Below is the text of a talk delivered at the Digital Antiquarian conference in May 2015. (The slides can be downloaded from the conference website). I am grateful to the conference organizers, Molly O’Hagan Hardy and Tom Augst, and the staff of the American Antiquarian Society, for the opportunity to present my work “under the dome.”
When it comes to the digital humanities, my most strongly-held belief is that the field, in its most powerful instantiation, can perform a double function: facilitating new digital approaches to scholarly research, and just as powerfully, calling attention to what knowledge, even with these new approaches, still remains out of reach. I will illustrate this double function through the example of the TOME project, a digital tool that I’ve been developing with my colleague at Georgia Tech, Jacob Eisenstein, and a team of several graduate and undergraduate students. Our tool employs topic modeling, a technique that derives from the field of machine learning, to support the interactive thematic exploration of digitized archival collections. (And more on that soon).

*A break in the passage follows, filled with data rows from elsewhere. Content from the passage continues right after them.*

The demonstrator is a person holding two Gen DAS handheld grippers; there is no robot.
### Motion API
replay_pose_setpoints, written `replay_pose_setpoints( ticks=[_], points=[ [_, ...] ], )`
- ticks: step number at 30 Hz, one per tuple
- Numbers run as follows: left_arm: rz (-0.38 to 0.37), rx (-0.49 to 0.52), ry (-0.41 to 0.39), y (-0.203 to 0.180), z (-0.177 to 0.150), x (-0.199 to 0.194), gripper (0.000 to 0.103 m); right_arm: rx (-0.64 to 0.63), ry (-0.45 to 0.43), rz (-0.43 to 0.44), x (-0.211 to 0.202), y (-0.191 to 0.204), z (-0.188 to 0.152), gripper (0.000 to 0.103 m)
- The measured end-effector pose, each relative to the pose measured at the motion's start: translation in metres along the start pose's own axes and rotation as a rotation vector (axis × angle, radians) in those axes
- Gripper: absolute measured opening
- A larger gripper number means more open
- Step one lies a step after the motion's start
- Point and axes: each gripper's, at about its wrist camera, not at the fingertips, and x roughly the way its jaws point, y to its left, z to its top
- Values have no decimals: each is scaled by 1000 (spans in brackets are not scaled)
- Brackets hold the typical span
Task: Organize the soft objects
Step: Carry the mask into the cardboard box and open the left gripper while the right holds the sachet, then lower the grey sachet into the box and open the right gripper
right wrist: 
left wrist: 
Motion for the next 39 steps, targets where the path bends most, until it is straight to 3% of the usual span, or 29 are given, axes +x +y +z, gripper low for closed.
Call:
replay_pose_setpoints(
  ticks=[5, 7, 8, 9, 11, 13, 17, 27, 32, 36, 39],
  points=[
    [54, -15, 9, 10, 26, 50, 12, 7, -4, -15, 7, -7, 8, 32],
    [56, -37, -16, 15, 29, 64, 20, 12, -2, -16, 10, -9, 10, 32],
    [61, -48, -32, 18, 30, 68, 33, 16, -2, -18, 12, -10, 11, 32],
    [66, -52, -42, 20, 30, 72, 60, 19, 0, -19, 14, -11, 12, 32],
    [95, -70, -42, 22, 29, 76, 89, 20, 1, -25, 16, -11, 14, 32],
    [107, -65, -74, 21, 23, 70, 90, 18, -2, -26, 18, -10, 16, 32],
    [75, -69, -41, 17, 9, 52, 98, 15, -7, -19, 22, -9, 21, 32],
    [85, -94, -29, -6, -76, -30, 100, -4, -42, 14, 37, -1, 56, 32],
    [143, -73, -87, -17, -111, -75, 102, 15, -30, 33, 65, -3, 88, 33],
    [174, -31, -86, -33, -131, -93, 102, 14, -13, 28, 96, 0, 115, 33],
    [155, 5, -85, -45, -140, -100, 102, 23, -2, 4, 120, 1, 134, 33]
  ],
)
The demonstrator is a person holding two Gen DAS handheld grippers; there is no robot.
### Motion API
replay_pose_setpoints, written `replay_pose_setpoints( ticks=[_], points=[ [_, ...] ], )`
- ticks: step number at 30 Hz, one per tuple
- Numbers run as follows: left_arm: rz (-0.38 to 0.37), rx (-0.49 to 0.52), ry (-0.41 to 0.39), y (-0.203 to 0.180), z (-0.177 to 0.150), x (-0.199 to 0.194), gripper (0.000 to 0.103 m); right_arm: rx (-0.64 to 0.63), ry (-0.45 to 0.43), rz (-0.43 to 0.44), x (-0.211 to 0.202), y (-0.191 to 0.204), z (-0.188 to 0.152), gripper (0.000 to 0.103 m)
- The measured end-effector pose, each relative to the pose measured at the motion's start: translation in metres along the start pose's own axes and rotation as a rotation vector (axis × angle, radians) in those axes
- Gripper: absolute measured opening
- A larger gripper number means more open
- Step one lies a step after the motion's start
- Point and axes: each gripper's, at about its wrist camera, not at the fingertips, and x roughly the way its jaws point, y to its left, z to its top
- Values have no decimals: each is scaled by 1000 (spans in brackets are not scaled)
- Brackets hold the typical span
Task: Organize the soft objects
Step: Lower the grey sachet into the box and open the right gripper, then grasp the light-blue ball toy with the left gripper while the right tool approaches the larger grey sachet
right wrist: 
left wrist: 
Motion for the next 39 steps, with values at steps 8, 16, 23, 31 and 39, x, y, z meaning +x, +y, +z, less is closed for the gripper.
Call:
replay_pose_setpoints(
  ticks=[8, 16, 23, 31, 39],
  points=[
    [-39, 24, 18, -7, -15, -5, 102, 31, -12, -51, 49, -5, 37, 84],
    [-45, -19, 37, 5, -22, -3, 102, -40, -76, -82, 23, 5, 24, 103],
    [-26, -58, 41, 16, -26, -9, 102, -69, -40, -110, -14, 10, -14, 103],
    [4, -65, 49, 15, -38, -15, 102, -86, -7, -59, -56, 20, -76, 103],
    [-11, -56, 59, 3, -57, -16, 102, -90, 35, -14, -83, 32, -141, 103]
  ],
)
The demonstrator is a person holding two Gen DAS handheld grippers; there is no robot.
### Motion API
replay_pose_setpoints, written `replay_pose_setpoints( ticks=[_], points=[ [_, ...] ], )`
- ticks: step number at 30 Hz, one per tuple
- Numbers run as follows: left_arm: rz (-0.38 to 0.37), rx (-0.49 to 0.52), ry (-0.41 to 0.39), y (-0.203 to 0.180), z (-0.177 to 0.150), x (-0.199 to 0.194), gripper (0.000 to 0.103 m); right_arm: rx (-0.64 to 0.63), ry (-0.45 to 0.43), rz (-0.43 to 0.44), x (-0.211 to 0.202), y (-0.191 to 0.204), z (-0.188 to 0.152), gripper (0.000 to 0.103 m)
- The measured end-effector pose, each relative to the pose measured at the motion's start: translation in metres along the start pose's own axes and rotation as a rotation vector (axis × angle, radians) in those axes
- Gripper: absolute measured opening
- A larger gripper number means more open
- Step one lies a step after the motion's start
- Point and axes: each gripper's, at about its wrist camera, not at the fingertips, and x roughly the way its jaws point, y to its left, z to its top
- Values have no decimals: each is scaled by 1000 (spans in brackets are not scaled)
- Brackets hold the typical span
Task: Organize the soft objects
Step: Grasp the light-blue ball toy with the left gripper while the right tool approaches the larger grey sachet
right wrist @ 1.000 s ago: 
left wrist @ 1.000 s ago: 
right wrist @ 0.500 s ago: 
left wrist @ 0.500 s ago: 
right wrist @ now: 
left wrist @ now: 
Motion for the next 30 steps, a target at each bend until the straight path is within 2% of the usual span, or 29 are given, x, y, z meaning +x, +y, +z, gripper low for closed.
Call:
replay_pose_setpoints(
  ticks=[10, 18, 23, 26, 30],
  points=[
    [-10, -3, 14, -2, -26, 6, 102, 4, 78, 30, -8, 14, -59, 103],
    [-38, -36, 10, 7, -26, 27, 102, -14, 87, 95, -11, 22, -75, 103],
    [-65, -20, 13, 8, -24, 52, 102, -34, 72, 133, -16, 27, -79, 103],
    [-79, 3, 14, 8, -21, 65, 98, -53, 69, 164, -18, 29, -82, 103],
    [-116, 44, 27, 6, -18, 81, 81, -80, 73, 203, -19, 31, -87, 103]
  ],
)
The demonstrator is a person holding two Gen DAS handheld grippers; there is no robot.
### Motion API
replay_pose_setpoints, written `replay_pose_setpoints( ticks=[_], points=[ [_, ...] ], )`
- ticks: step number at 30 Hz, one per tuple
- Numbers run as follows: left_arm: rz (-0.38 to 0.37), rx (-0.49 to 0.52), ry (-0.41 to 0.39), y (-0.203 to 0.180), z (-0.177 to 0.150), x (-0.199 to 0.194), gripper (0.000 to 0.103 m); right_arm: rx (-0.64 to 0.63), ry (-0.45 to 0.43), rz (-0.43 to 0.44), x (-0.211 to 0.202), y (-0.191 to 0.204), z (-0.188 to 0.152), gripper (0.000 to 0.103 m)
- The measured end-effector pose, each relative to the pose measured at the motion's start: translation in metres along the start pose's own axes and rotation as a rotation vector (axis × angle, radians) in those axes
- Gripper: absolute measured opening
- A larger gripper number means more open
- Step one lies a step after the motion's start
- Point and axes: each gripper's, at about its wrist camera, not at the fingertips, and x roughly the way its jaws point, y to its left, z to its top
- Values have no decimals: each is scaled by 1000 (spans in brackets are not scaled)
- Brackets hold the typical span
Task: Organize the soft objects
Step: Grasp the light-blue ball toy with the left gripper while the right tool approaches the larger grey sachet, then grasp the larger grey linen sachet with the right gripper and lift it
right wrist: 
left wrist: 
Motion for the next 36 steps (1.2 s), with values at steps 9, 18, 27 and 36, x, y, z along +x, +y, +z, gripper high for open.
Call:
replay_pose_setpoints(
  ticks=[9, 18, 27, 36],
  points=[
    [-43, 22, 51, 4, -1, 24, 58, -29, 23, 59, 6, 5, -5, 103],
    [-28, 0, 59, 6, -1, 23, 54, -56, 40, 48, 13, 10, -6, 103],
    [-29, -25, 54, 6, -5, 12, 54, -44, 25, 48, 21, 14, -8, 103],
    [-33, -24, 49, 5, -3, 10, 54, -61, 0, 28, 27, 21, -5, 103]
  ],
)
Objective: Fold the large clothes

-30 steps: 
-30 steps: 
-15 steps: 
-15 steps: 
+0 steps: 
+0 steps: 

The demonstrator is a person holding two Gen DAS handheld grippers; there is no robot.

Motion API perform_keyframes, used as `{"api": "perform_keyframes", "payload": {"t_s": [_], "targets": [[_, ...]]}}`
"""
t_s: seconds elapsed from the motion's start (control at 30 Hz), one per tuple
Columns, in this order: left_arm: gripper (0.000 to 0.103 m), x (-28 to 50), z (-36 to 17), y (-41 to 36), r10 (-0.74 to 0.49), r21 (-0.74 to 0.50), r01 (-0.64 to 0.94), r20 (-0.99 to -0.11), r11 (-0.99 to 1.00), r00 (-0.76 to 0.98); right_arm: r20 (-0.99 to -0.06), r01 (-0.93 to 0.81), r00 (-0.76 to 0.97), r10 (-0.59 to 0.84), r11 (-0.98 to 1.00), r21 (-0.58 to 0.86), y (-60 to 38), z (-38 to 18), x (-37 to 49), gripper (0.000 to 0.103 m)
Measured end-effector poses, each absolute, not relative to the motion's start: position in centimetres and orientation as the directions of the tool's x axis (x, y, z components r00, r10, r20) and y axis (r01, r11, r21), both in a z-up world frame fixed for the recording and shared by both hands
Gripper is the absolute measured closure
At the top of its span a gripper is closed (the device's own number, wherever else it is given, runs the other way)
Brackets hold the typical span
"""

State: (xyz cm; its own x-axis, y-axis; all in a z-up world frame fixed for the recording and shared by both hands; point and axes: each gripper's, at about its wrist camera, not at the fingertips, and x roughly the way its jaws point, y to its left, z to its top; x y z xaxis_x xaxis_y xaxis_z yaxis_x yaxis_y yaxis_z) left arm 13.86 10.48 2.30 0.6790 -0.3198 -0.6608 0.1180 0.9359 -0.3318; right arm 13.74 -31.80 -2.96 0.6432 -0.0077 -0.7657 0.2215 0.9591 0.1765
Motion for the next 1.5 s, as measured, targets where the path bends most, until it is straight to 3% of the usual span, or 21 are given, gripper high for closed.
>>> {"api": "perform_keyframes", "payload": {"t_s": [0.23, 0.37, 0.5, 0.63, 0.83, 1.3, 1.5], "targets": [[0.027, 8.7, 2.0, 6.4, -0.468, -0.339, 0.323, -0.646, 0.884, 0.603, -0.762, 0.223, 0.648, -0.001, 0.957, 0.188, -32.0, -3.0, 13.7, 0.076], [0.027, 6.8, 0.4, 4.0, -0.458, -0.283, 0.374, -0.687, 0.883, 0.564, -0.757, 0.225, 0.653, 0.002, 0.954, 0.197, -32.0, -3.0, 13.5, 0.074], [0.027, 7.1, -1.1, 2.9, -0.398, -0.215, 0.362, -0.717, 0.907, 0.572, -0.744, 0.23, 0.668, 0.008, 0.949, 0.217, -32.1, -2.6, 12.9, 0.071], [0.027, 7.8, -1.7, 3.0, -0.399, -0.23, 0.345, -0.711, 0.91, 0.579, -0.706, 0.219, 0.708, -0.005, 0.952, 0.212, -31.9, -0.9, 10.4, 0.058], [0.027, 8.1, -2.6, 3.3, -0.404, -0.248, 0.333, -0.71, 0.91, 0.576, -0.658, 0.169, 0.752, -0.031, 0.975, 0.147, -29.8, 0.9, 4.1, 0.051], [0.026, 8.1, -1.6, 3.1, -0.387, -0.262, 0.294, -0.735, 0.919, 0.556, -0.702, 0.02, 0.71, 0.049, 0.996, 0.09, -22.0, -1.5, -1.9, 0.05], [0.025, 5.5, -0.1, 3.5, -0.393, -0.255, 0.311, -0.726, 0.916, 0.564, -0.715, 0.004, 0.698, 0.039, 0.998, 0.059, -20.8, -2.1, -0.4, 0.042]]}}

But since our test archive consists of a set of abolitionist newspapers, including many held at the AAS, I thought I’d use this particular occasion to work through some of the things that our tool, and the process of its development, have taught us about nineteenth century knowledge production, before considering how digital tools, more generally, do—and do not—help to bring that process of knowledge production to light.
To this end, I want to introduce two concepts that, to me, strongly resonate in both historical and contemporary contexts. These are carework and codework, as the title of this talk indicates, and I want to begin by briefly explaining what I mean by each.
“For those of us who do the work of editing in large part because we envision ourselves as careworkers for the commons: how do we articulate this work?”
– Sarah Blackwood, “Editing as Carework: The Gendered Labor of Public Intellectuals” (Avidly, 2014)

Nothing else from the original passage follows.